After the panels are cut,all 4 sides of each panel is hemmed.Then the zipper is added to the back side of the correct front or back panels,pinned in place,ready for sewing.
The gap you see at the top,is the top-inside of a front/back panel.I need a few inches to make sewing around the storm flap/zipper,upper vent area much easier later.I won't have to try and sew around seams/zipper/covers when installing the storm doors later.
All that junk will be below a single hem line....:)
A view at the front of the zipper,looking from the outside of the panel.Zip goes on the inside of the storm panels,not only for looks,but more importantly for protection,and much easier to seam seal.
I have decided to install an extra zip in the rear storm panels.They were going to be a single panel,propped up in the middle if/when it's hot.For the weight of a zipper I can make them open up wide.
Seems sort of stupid to NOT put a zip in the back,don't yeah think?.........DOH!
05-06-12, 08:38 PM
Keep up the good work man! There's nothing that I love to see more than someone who builds their own stuff; I share the same level of OCD. I hope you finish soon, I'm awaiting the results.
05-18-12, 01:06 PM
I know it's been awhile,SORRY!!!!.....I haven't forgot about you guys.....I see my tent everyday telling me it's wants to be finished..........It's just been real busy at work lately and by the time I get home,my brain is full of numbers and math formulas and I'm tired!
The Tour of California is coming thru town this weekend and the holiday is next weekend....soooo,chances are good I won't be doing much,at least on the weekends.I'll try to get something done during the week if I can.
It WILL get finished,so check back from time to time and you will see a finished tent.
I want to thank all of you for taking the time to watch and maybe learn something along the way,I know I learn something from watching others.
06-04-12, 11:11 AM
OK,were at it again.......I know I know.....about time.:)
When we last left off,I was making rear storm panels.The rear storm panel is completed on 3 sides,a zipper installed and a zipper cover.
Here is the zip cover.Notice that the gaping hole at the top of the panels is now gone,covered by the zip cover.
I pin the panel to the tent across the top of the door and a single pin at the bottom at each side.I'm fitting it to the tent so that I can mark where the final seam will be.It's not a straight line,the main panel is cut on a slight catenary line to help keep it tight.

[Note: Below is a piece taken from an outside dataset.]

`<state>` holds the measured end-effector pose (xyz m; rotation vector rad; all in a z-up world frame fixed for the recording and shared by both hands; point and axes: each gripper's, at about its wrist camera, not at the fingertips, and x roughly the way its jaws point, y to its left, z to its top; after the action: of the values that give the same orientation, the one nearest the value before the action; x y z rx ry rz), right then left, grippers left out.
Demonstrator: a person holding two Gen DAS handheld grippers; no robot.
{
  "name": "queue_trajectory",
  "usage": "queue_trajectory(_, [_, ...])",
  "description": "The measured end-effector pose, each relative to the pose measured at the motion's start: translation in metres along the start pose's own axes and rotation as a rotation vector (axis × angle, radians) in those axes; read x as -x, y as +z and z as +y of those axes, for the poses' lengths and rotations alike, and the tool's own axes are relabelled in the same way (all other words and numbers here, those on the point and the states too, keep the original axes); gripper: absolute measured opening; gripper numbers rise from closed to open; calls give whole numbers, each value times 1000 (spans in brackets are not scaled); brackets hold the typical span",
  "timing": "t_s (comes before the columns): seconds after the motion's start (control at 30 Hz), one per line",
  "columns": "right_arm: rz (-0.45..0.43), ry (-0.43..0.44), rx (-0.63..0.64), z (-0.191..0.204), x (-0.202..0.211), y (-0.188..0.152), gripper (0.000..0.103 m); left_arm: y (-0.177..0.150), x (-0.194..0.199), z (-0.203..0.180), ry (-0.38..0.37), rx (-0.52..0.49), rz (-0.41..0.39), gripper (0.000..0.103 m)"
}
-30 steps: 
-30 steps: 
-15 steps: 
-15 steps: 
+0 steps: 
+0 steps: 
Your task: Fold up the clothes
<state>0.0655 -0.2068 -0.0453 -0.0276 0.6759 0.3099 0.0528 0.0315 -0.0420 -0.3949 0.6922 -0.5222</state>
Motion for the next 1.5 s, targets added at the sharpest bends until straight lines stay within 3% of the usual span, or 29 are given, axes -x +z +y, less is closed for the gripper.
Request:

I just stretch it out,mark it with a felt pen,then take the whole mess down,remove the panel,finish the last edge,sew the panel on to the tent.
I'm finishing the seam that runs top to bottom,on the outside of the panel,the "hinge" part of the panel.
Here it is sewn,rear storm panel almost done.
And here it is open.I still need to add a couple of tie backs for the door panels,just clothspins for now.There are some I added when I sewed the panel on but they are to low,I will need to cut them off and move them higher up.
There will be an adjustable lead from the bottom of the door to the stake to tension the storm flaps.
So far so good,now I need to make another storm panel for the front.
Thanks to everyone for hanging in there! :)
great looking stuff.. I would love to see it in action!